The data showed Nigeria ranked lower compared to South Africa, Egypt, Kenya, Morocco, Algeria, Ethiopia, Ghana, Tanzania among others in the ranking of productive populations in Africa.
The PWT report which utilises the Index of Human Capital per person, a measure of the knowledge, skills, and experience possessed by a country’s workforce, to assess the productivity levels of different countries, showed South Africa had the highest human capital index score of 2.9 percent while Egypt and Mauritius were close behind with scores of 2.67 percent and 2.63 percent respectively.

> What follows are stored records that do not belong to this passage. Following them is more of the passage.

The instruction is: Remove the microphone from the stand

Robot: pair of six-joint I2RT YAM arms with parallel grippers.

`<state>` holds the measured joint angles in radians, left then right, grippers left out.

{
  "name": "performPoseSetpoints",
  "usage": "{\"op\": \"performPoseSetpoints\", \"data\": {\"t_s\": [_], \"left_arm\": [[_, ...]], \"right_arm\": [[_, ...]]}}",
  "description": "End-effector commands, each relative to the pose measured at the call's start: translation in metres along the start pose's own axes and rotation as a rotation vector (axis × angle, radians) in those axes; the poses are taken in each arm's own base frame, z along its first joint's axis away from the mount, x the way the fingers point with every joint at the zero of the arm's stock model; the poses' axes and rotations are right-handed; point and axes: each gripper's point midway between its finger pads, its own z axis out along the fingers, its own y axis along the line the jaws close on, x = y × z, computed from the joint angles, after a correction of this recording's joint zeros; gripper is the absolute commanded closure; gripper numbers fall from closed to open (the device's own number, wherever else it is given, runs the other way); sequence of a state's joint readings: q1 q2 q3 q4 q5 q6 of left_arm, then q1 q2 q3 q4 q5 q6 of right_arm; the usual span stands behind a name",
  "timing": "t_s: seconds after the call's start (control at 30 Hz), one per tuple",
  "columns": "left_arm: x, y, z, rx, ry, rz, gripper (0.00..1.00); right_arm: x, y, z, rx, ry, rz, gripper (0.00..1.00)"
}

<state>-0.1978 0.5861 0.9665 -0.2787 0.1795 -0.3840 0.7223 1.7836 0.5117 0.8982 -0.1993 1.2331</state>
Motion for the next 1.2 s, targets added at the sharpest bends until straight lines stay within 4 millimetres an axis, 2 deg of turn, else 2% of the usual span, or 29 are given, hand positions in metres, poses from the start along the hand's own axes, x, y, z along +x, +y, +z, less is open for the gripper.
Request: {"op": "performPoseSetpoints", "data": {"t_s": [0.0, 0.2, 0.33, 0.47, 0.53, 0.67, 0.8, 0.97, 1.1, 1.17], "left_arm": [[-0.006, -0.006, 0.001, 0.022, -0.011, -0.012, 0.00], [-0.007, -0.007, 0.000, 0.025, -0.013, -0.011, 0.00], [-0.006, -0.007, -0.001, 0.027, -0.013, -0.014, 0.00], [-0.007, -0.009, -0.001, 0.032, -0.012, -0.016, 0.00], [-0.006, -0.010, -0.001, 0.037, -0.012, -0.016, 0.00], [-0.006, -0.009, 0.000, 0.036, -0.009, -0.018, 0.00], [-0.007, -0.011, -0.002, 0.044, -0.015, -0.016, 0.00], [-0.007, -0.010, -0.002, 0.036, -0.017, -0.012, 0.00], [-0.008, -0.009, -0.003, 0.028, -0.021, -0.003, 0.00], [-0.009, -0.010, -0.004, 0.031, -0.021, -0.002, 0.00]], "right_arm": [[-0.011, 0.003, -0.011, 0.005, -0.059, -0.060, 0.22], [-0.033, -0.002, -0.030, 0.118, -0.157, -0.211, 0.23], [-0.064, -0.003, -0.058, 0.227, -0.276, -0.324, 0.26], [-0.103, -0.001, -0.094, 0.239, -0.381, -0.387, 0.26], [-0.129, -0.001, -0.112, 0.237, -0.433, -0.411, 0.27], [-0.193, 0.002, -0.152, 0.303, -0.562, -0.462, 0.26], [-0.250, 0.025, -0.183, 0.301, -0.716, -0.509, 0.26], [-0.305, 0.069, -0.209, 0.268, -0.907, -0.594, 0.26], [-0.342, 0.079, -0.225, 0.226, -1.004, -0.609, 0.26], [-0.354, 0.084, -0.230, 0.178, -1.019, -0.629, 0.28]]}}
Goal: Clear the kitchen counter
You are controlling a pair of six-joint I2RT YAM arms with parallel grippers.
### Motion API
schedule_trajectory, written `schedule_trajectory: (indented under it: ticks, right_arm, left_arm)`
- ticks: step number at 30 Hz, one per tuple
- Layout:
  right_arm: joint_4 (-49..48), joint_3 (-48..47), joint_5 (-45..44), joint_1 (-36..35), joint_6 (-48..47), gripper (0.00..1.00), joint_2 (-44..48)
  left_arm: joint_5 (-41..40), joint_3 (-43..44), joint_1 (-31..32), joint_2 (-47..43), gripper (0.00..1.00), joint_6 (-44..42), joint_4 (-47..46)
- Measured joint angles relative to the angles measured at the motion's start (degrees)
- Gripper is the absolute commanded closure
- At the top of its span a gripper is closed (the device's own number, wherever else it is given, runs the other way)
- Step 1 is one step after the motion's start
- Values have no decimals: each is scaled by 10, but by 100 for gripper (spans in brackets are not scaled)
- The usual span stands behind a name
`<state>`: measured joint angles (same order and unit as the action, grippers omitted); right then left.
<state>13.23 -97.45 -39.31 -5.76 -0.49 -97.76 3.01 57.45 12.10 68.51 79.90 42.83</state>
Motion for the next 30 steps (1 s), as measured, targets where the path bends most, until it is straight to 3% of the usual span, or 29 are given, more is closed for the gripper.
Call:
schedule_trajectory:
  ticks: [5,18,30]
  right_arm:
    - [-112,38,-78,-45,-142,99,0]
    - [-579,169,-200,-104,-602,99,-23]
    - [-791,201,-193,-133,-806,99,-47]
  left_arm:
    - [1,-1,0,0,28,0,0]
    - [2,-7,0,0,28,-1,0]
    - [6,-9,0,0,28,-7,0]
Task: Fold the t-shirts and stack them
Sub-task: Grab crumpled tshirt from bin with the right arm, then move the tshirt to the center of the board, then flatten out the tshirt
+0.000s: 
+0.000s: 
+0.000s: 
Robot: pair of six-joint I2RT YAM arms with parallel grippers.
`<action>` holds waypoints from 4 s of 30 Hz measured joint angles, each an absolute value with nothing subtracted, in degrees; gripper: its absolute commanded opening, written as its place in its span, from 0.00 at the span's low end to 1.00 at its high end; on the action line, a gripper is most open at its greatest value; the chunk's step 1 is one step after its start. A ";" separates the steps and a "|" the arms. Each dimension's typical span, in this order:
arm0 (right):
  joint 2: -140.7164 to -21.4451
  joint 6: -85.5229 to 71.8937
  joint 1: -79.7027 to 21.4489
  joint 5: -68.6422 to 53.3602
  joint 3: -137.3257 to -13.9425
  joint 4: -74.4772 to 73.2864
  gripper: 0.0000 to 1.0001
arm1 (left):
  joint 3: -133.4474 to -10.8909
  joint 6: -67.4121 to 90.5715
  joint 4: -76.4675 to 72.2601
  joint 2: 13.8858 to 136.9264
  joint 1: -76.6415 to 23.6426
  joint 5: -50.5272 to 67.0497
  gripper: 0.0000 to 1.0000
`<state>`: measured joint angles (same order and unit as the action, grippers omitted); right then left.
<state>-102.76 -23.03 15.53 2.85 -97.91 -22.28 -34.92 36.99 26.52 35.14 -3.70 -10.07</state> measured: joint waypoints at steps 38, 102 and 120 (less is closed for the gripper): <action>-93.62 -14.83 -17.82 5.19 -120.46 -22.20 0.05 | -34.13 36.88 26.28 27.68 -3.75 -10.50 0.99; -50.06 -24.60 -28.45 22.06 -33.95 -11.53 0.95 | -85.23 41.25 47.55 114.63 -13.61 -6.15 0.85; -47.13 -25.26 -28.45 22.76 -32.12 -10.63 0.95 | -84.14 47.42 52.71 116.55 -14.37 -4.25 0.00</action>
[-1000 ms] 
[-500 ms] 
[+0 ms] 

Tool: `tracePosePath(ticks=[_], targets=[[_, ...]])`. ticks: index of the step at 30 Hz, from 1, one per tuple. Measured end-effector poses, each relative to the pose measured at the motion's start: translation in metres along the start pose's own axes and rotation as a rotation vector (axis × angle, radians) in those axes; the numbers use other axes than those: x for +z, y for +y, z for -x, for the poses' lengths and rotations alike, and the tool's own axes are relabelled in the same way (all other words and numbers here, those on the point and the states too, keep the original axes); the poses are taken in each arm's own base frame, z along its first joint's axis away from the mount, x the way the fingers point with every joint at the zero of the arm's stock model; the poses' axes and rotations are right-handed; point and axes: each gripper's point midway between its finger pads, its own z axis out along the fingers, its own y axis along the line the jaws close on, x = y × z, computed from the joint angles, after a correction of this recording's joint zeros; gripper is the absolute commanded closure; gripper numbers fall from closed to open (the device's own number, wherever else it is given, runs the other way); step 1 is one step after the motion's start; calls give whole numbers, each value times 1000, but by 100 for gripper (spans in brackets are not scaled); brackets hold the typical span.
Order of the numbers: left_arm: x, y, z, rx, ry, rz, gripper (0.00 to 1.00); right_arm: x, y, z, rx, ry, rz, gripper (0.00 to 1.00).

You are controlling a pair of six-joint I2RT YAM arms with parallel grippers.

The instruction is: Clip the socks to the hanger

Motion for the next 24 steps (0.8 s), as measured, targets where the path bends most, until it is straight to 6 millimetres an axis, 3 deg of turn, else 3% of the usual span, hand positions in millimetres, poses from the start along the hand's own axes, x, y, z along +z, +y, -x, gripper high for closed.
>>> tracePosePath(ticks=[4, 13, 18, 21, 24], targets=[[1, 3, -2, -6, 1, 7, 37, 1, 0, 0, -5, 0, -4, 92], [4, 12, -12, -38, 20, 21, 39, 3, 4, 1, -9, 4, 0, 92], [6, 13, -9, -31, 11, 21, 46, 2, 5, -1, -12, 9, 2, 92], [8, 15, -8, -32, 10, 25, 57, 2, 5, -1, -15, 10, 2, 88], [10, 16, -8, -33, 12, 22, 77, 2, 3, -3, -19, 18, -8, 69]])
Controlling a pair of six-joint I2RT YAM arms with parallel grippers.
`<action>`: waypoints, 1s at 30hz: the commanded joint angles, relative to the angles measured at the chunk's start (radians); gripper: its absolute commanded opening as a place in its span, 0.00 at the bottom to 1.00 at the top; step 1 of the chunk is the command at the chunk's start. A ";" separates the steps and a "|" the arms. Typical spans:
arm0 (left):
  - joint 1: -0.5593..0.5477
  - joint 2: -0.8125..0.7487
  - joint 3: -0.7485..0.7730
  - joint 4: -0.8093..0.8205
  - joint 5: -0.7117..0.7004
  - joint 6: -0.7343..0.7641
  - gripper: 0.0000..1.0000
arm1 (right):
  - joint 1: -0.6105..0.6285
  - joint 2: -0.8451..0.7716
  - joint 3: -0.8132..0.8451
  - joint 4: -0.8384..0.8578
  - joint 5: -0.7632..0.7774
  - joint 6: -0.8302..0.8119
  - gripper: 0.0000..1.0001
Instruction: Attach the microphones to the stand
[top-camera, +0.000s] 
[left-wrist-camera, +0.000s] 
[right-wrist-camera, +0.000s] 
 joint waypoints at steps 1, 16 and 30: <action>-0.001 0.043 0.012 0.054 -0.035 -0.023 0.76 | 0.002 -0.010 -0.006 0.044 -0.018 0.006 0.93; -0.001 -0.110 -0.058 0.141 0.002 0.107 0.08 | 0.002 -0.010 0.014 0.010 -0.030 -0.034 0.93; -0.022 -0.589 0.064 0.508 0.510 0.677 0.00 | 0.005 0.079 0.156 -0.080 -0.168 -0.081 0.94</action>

Ghana, Algeria and Kenya also scored 2.53 percent, 2.38 percent and 2.35 percent respectively, while Nigeria, Morocco, Tanzania and Ethiopia had the least scores with 1.97 percent, 1.94 percent, 1.716 percent, and 1.46 percent respectively.
Economists said the above developments are an indication that the government needs to invest more in infrastructure to improve productivity and lower the cost of business as well as invest in education to give workers opportunities to upgrade their skills.
Bismarck Rewane, an economist and CEO of Financial Derivatives Ltd, said the government needs to invest in ventures that can help improve labour productivity and unlock the economy.
“Nigeria’s labour productivity is negative, the things government invest in must have a way of unlocking and accurately de-shackling Nigeria’s constrained economic output,” Rewane said.
Other experts say the government will splash jumbo packages on ex-governors in the form of pensions or burn billion naira monthly to keep petrol cheap, at a time of dwindling revenues, but not to develop its human capital.
“Nigeria has great potential as a nation for exporting brain capital. However, to achieve this, the country must focus on integrating its vast brain capital base into Global Value Chains to deliver high-value-added services and earn foreign exchange,” a report by PricewaterhouseCoopers (PwC) said.
It added, “When we look at the net oil performance side by side with remittances, we can see more clearly that Nigerian brains working in the diaspora contribute more to the economy than oil.”
PwC noted that brain capital is the fuel that powers economies.
“Technological advancements and global trends are changing how effectively this fuel can burn. Nigeria has quality brain capital to export to the global economy. Some of which the country already exports. Nigeria needs to re-strategise and implement policies that ensure it reaps the significant benefits locally,” PwC explained.